The division and dispersion of mankind gradually occasioned, at an era so early as to be anterior to all the remains and memorials of profane history, two very contrasted states of the human population, by which it has ever since been distinguished. These we habitually term, with sufficient distinctness of meaning, though containing many subordinate and changing varieties, the CIVILIZED and the UNCIVILIZED portions of mankind. We mark at once, as very different characters, the wandering and the settled; the savage Indian of the north, and the cultivated American; the wild Tartar of Asia, and the intelligent European. As we ascend into antiquity, the same distinctions appear. The rude Scythian was not the Egyptian with the gigantic temples and pyramids of his elaborate arts, nor the intellectualized Athenian. The Roman empire, in all its vast extent, presented the former civilization of the world collected within its dominion, as a circle of human existence very dissimilar to all those numer

ous tribes who roved and fought beyond its boundaries, with many diversities of manners and character, but to all of whom the epithets of the wild, the fierce, the rude, and the barbarian, were more or less applicable.

Thus in all ages, one part of mankind has diverged into, and lived in the uncivilized form of human life; while the other part has preferred that condition and those habits, with all their appendages and results, to which the name of civilization, under all its varieties, has been uniformly attached.

These contrasted states are not very satisfactory to our imperfect judgment: the rude and savage offend it: the purposes and benefit of their existence are very little studied by us, and we depreciate whatever is unlike ourselves. Hence our national antipathies and hostile jealousies, and our contempt for all that we deem to be inferior. But the divine philanthropy is not that small and feeble sentiment which glimmers and vacillates in our bosom, and too often is absent from it. It has been solemnly declared to us, that "God is no respecter of persons, but that, in every nation, whosoever feareth him, and worketh righteousness, is accepted with him." This sublime truth, which we are perpetually forgetting, is one of the leading articles in the divine charter granted to our race, and presents the whole world, uncivilized as well as civilized, as forming one common family, partaking alike his regard and favours. But his appreciations are perpetually differing from ours. We survey the external figure and station: he perceives the interior man. His plans extend, like his omniscience, beyond the limits of our knowledge and capacity; and we slowly advance in the art and power of deciphering them. Yet the more we succeed in discerning them, we always find wisdom and goodness both in their conception and execution.

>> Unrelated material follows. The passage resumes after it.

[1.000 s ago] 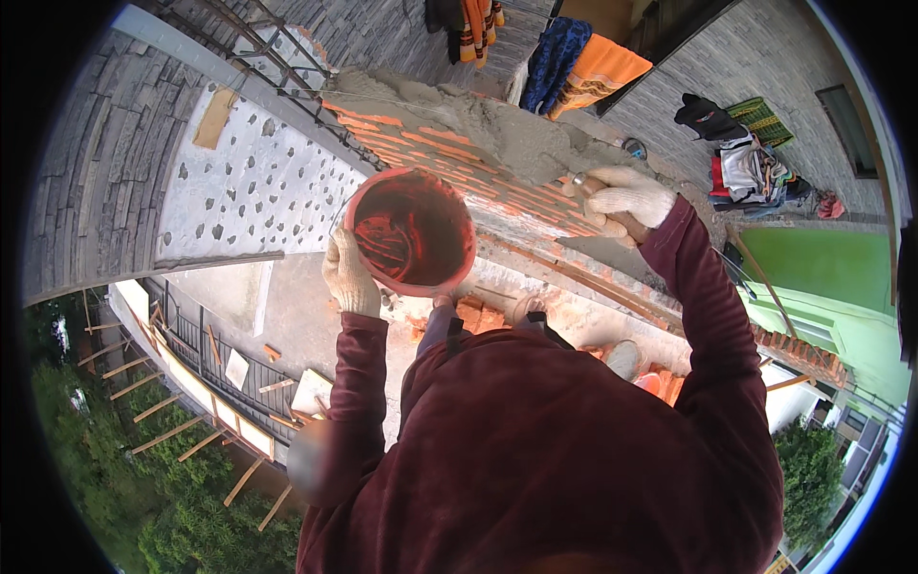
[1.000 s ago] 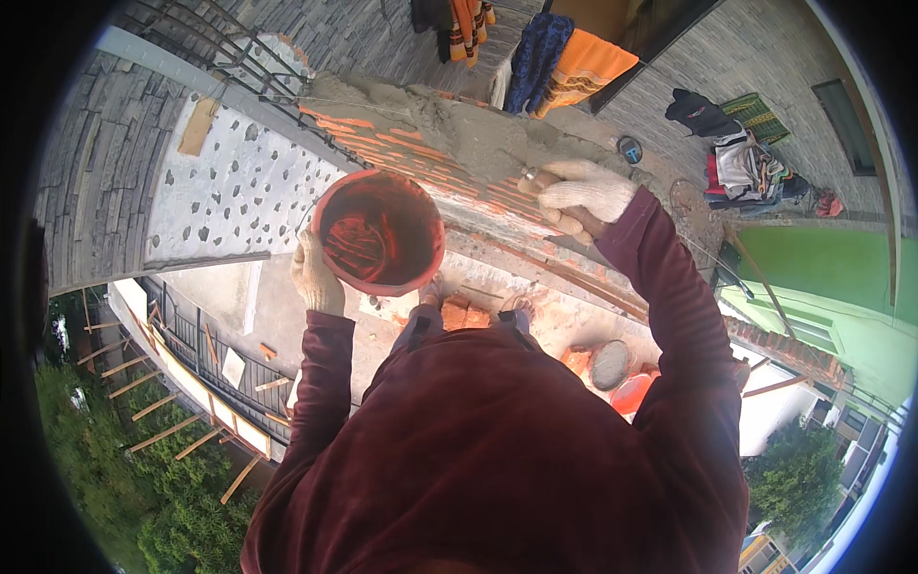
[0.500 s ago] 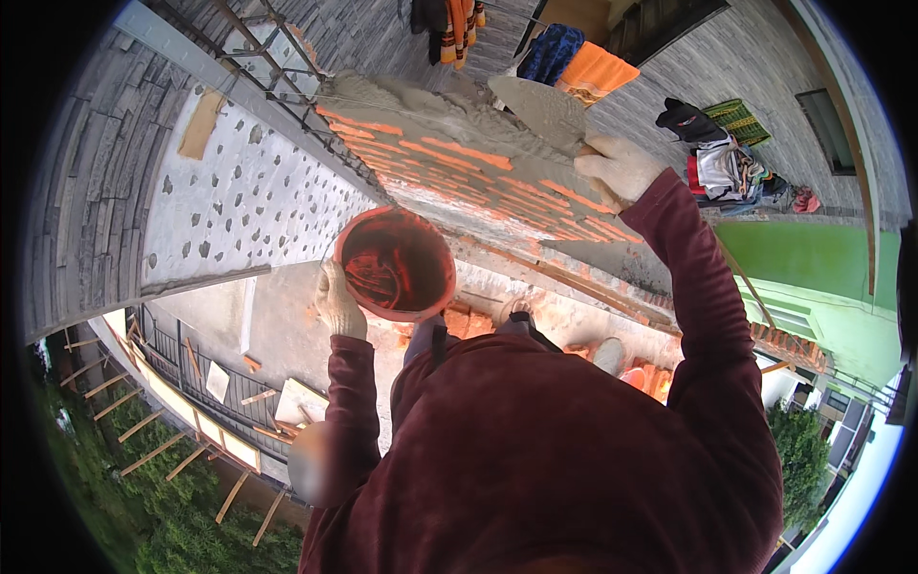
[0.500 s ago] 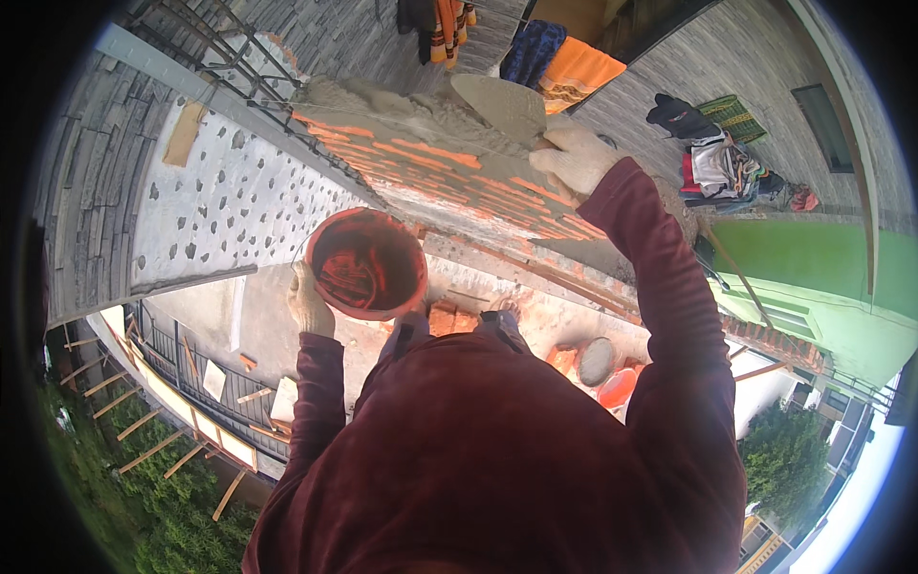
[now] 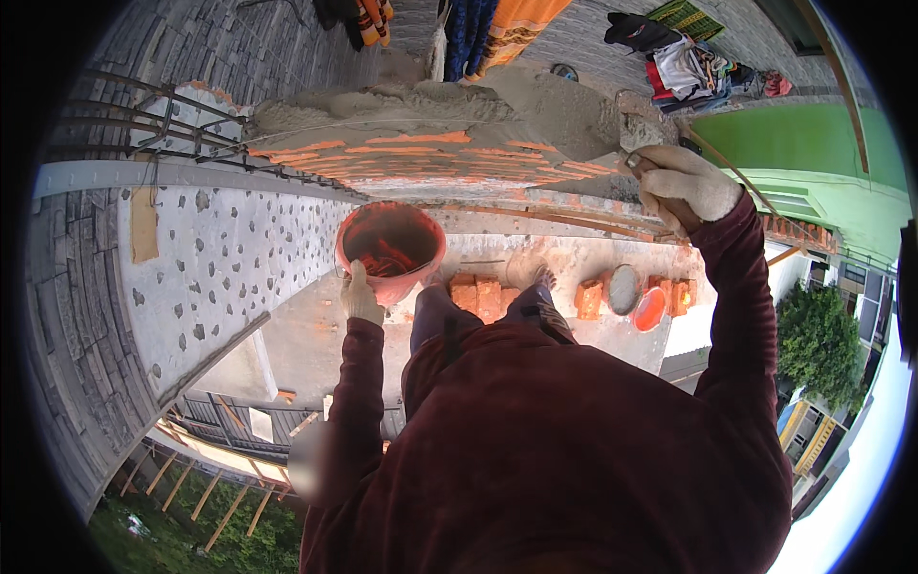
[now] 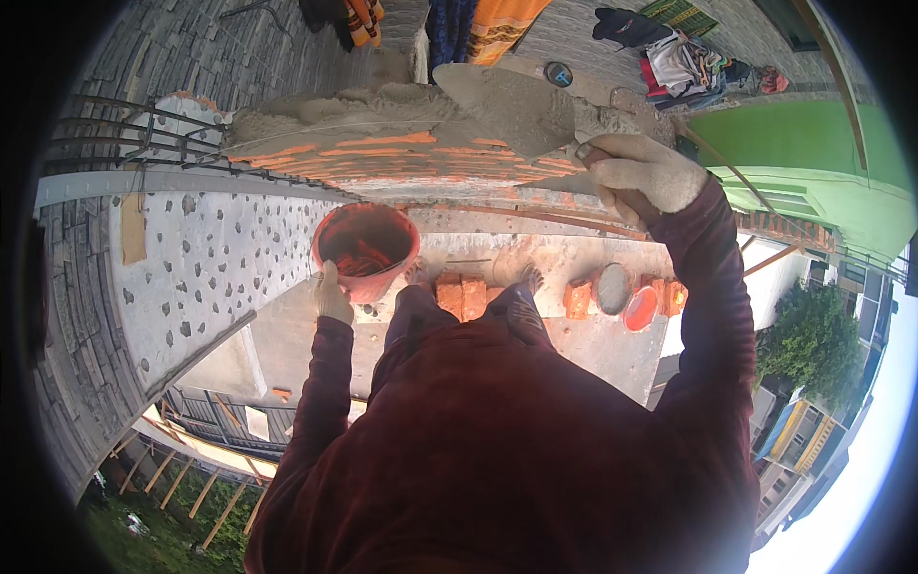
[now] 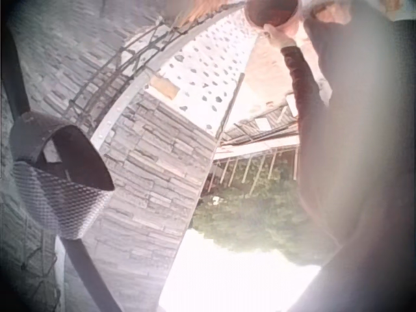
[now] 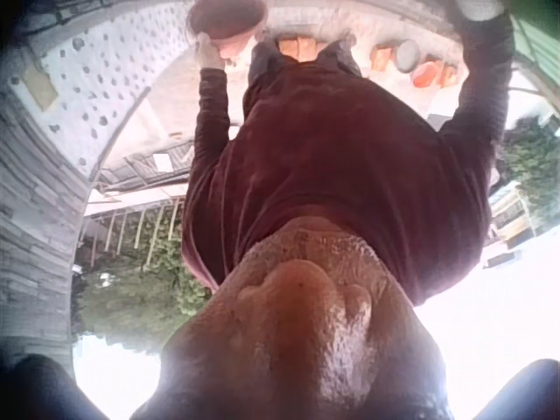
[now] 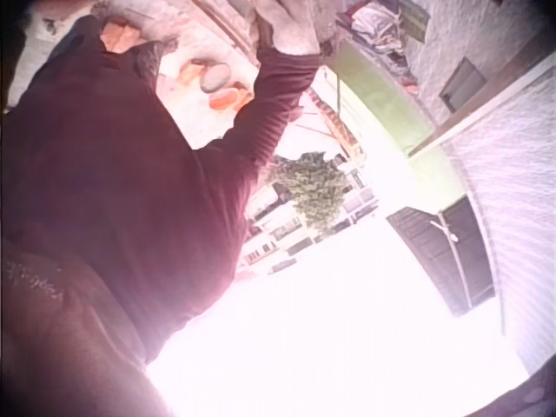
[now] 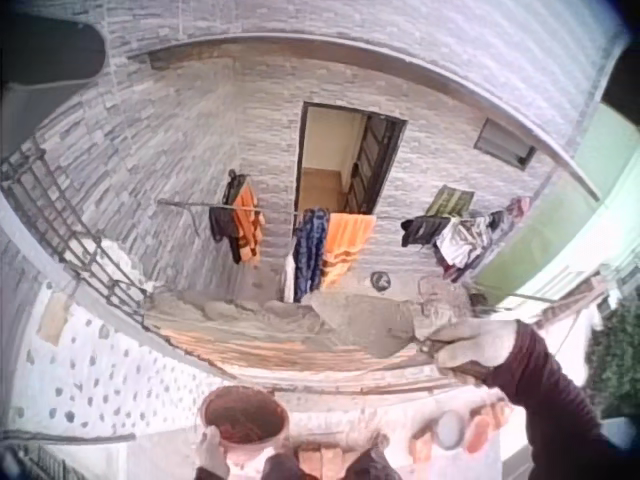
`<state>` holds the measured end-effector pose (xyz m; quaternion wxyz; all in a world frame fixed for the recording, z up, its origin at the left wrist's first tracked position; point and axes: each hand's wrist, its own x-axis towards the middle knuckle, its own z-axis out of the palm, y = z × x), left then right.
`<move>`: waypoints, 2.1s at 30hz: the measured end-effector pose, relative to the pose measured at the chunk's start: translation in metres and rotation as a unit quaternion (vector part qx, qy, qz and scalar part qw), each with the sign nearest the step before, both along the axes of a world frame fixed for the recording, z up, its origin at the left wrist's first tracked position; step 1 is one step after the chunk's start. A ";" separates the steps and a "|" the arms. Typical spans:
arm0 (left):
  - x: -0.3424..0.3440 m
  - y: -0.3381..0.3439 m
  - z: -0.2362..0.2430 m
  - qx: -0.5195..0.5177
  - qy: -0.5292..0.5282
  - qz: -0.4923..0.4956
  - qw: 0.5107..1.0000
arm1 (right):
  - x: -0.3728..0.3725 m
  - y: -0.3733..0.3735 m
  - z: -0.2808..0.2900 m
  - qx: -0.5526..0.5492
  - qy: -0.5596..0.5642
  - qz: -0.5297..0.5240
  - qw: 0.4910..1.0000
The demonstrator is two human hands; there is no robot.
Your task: The person scoops mortar from a bucket with a trowel and spreads it on a brick wall. They then pick up a brick and place it onto the mortar bed, tapping it into position.
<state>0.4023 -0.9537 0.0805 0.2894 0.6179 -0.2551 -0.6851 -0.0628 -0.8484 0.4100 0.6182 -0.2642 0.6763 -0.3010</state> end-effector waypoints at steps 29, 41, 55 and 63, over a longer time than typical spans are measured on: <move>-0.455 0.314 -0.444 0.248 -0.038 -0.501 0.828 | -0.114 0.660 -0.664 0.521 0.225 -0.289 0.771; -0.443 0.350 -0.512 0.200 -0.208 -0.614 0.734 | -0.115 0.676 -0.761 0.415 0.043 -0.484 0.769; -0.283 0.175 -0.333 0.020 -0.335 -0.835 0.435 | -0.072 0.642 -0.798 0.169 -0.030 -0.745 0.645; -0.249 0.178 -0.238 0.013 -0.359 -0.794 0.490 | -0.050 0.657 -0.726 0.215 -0.013 -0.738 0.639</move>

*Acts, x. 34, 5. "There is no respect of persons with God."-Rom. ii. 6. "The Lord your God regardeth not persons, nor taketh reward.”— Deut. x. 17.

This was the solemn declaration to Samuel: "The Lord seeth not as man seeth; for man looketh on the outward appearance, but the Lord looketh on the heart."-1 Sam. xvi. 7. This was the principle of the prophetic description of the Messiah: "He shall not judge after the sight of his eyes, neither reprove after the hearing of his ears: but with righteousness shall He judge the poor, and reprove with equity for the meek of the earth."-Isaiah, xi. 3, 4.